Wharton's Shelby County government provided The Med with $31 million in subsidies this year, while the state of Tennessee kicked in another $37 million. But the lack of support from Mississippi and Arkansas still may prove to be the "domino that pushes the whole wall down," says Gene Holcomb, The Med's board chairman. A new management team has begun laying people off, rewriting contracts with vendors and squeezing out other savings that amount to more than $20 million a year. But without reliable multi-government support, hospital officials say, it's not enough. Already, The Med is seeking to extricate itself from the business of underwriting neighborhood health clinics that serve the poorest ZIP codes in Memphis. In a matter of months, Holcomb says, the hospital may have to shut down all but the most essential emergency services. "Shelby Countians are providing more than their fair share," Holcomb says, "but more important, we are declining in our ability to provide care."
Joyce Avery, who chairs the Shelby County Board of Commissioners and would replace Wharton as county mayor if he wins election in Memphis, says she's met with every mayor inside a 100-mile radius to point out the dollar amount of services their residents have received at The Med. Avery says that "Arkansas is just the pits at paying for their indigent patients." Mississippi hasn't done much better. In 2008, Mississippi sent The Med $3 million. In the most recent fiscal year, it sent nothing at all.

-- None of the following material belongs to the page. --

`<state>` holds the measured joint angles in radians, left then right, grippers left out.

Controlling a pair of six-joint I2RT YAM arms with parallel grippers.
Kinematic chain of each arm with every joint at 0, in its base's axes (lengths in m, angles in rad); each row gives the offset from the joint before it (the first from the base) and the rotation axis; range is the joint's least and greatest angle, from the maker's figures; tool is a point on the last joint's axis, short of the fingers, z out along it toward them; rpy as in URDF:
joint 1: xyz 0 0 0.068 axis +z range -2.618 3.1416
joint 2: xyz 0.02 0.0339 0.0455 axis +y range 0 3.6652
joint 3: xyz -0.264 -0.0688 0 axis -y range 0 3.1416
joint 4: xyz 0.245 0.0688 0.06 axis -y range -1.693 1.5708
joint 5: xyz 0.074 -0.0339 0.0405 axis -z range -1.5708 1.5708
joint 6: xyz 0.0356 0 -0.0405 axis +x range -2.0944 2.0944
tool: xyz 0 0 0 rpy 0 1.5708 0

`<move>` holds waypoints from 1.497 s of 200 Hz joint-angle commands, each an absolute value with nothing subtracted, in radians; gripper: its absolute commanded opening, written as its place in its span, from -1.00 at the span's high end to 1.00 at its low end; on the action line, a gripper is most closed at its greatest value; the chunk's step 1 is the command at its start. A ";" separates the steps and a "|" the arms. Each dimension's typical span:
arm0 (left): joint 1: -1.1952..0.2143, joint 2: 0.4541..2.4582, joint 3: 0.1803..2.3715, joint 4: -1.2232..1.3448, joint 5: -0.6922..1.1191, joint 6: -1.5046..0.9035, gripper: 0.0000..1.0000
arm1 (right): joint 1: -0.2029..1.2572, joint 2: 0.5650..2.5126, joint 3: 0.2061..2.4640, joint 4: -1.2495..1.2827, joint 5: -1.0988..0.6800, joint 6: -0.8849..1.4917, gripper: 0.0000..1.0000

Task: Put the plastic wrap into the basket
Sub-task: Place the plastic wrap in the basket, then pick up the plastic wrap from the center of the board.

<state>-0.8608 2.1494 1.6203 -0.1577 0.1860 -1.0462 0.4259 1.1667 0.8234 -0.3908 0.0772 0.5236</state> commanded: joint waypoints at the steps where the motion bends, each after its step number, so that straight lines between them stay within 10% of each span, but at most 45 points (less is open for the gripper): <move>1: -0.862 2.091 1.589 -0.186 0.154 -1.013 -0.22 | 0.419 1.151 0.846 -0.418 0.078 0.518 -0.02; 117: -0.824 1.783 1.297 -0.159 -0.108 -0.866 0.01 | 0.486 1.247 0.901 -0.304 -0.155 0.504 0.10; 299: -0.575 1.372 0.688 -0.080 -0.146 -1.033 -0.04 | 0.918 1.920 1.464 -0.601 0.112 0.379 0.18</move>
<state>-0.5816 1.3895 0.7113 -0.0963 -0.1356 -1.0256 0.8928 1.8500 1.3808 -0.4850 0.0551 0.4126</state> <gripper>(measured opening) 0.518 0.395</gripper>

Legislators there met in special session twice in 2009 to plug a $90 million shortfall in the state's Medicaid budget--a hole that's bound to grow as federal stimulus funds run out. "Certainly, Mississippi wants to do everything it can for The Med," says Francis Rullan, Mississippi's Medicaid spokesman, "but at this point, we're struggling just to be able to pay our own providers in the state."
Kenneth Robinson, the Shelby County health officer and former health commissioner for the state of Tennessee, says The Med would not enjoy the support it does from the state or the county "if it had not had the passionate, consistent educational advocacy that it's had from our county mayor." Robinson says Wharton's personal lobbying among other mayors and politicians across state lines has helped The Med make the case for more funding, which he hopes it can win by demonstrating the success of its new austerity measures.
Robinson chaired a task force on The Med that Wharton put together in his own characteristic fashion. Few politicians have ever shared Wharton's ardor for task forces and special committees. In this case, the purpose of the task force was not to forge grand new policies, but instead to create a mechanism for bringing onto The Med's team top health executives and business leaders who still might need to be convinced of the essential need to support the institution, despite the city's large number of other hospitals.
Wharton cheerfully recognizes his dependence on other actors, but also expresses frustration about constantly having to turn to them for help. That's one obvious reason why he's seeking to promote not just regional cooperation but the establishment of a regional government. Last year, he had to scramble to make up lost millions when the Memphis city council decided it no longer wanted to abide by a 40-year-old health funding agreement. "The weakness is that it's subject to the foibles of politics and personality," he says. "If I'm getting along with the mayor of the city, we're fine. If we fall out, I lose the money." And if he happens to be the city mayor--well, that's likely to make up the next chapter of the story.